To bring Article 8 into the modern world of securities trading, the Conference's Article 8 revision incorporates a new concept known as "securities account entitlement" to draw together the rights of investors who hold securities indirectly through financial intermediaries. The draft describes the rights of holders of such "entitlements" and the obligations of financial intermediaries. In another significant revision, rules governing the creation and perfection of security interests in securities have been removed from Article 8 and placed in Article 9. Additionally, a new section has been added in Article 9 providing special priority rules for security interests in securities and securities account entitlements. A Conference summary of the Article 8 issues is attached as Appendix 3.

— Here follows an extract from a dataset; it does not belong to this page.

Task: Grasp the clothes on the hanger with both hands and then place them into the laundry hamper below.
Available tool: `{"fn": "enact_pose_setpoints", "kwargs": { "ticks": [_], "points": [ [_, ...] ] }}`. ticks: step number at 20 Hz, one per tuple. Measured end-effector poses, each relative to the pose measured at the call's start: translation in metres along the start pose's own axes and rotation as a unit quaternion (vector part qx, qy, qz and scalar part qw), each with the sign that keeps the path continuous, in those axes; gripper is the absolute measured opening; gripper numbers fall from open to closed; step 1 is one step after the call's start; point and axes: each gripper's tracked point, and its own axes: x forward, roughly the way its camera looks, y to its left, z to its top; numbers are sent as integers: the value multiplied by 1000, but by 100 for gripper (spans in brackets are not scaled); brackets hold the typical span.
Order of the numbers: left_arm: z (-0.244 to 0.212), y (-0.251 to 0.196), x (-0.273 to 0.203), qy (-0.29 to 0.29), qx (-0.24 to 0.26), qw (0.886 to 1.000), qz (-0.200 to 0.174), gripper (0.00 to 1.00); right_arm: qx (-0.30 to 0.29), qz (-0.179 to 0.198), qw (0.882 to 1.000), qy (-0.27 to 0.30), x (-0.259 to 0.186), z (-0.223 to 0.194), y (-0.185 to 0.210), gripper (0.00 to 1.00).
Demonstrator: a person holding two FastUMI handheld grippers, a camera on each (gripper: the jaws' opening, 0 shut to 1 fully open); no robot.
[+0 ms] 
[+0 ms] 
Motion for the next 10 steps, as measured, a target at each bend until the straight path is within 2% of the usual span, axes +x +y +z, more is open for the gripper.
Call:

The Article 8 drafting committee, slated to meet in January 1994, expects to have a draft ready for approval by the American Law Institute in May 1994. Thereafter, it is expected the draft will be considered by the Conference at its annual meeting in August 1994. It could not be determined at the time of the joint subcommittee's meeting whether a Conference-approved draft would be ready for General Assembly action at the 1995 Session.

IV. CONCLUSION

The joint subcommittee had no further business before it and, accordingly, directed that its recommendations and proceedings in 1993 be reported to the Governor and the 1994 Session of the General Assembly.